# TASK PROMPT
The full listing, word for word and free of images, is the expected result.

● ● ●

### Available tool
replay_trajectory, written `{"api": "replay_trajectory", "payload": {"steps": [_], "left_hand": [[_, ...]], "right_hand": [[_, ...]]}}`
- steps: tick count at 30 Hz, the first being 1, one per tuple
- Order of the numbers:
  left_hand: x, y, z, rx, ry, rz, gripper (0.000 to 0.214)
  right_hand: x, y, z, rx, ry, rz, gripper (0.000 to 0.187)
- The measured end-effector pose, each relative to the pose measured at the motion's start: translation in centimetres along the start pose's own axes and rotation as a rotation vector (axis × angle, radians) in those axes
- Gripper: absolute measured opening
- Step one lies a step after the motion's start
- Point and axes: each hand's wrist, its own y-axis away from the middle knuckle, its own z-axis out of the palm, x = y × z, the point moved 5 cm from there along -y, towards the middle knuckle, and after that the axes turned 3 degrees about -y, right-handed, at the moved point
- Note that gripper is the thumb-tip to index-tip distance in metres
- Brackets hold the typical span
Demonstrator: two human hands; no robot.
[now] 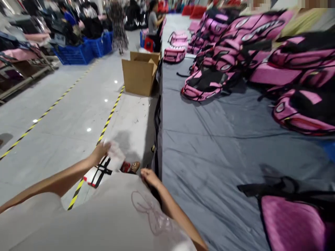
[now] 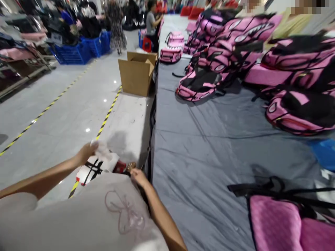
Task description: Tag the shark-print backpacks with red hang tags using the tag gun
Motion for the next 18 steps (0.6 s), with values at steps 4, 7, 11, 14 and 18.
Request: {"api": "replay_trajectory", "payload": {"steps": [4,7,11,14,18], "left_hand": [[1.5,-1.4,6.5,-0.18,0.123,-0.056,0.064],[1.8,-0.6,11.1,-0.275,0.125,-0.064,0.06],[0.5,0.7,14.0,-0.32,0.133,-0.096,0.052],[0.1,1.1,15.2,-0.364,0.181,-0.17,0.054],[0.9,1.5,16.7,-0.485,0.172,-0.179,0.061]], "right_hand": [[-6.6,1.1,-1.8,0.195,-0.167,-0.327,0.04],[-11.1,3.9,-1.4,0.287,-0.141,-0.591,0.05],[-13.2,7.8,-0.7,0.543,0.253,-0.718,0.051],[-14.2,10.1,-0.4,0.67,0.614,-0.859,0.039],[-14.7,10.9,-1.2,0.672,0.545,-0.846,0.016]]}}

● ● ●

# SOLUTION TO THIS EXERCISE
### Available tool
replay_trajectory, written `{"api": "replay_trajectory", "payload": {"steps": [_], "left_hand": [[_, ...]], "right_hand": [[_, ...]]}}`
- steps: tick count at 30 Hz, the first being 1, one per tuple
- Order of the numbers:
  left_hand: x, y, z, rx, ry, rz, gripper (0.000 to 0.214)
  right_hand: x, y, z, rx, ry, rz, gripper (0.000 to 0.187)
- The measured end-effector pose, each relative to the pose measured at the motion's start: translation in centimetres along the start pose's own axes and rotation as a rotation vector (axis × angle, radians) in those axes
- Gripper: absolute measured opening
- Step one lies a step after the motion's start
- Point and axes: each hand's wrist, its own y-axis away from the middle knuckle, its own z-axis out of the palm, x = y × z, the point moved 5 cm from there along -y, towards the middle knuckle, and after that the axes turned 3 degrees about -y, right-handed, at the moved point
- Note that gripper is the thumb-tip to index-tip distance in metres
- Brackets hold the typical span
Demonstrator: two human hands; no robot.
[now] 
[now] 
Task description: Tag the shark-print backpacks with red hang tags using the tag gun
Motion for the next 18 steps (0.6 s), with values at steps 4, 7, 11, 14 and 18.
Request: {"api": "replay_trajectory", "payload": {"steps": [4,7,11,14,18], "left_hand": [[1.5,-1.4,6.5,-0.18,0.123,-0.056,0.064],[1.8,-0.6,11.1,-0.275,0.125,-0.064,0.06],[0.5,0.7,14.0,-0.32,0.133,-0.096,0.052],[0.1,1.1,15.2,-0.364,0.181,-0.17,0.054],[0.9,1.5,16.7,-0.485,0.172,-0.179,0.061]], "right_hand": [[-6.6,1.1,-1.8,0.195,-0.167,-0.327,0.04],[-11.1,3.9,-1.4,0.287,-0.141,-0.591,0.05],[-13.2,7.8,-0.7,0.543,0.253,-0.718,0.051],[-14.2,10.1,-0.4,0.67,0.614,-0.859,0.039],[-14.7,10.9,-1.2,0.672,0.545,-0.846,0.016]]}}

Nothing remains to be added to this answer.